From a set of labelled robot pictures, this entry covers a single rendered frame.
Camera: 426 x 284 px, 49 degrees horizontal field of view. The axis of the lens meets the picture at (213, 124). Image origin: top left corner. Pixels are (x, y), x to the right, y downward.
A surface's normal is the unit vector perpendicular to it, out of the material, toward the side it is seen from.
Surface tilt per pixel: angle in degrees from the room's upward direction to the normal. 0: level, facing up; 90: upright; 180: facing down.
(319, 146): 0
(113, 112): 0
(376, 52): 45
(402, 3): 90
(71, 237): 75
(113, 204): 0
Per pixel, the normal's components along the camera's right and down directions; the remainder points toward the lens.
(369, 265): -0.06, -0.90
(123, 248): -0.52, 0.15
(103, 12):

________________

▸ Task requirements:
Every record above needs to be returned in full, exactly.

▸ Result for this exercise:
From a set of labelled robot pictures, this entry covers a single rendered frame.
Camera: 426 x 284 px, 49 degrees horizontal field of view. The axis of the lens meets the picture at (213, 124). Image origin: top left corner. Pixels are (x, y), x to the right, y downward.
A surface's normal is the unit vector perpendicular to it, out of the material, toward the side it is seen from.
Surface tilt per pixel: angle in degrees from the room's upward direction to the normal. 0: level, facing up; 90: upright; 180: facing down.
(319, 146): 0
(113, 112): 0
(376, 52): 45
(402, 3): 90
(71, 237): 75
(113, 204): 0
Per pixel, the normal's components along the camera's right and down directions; the remainder points toward the lens.
(369, 265): -0.06, -0.90
(123, 248): -0.52, 0.15
(103, 12):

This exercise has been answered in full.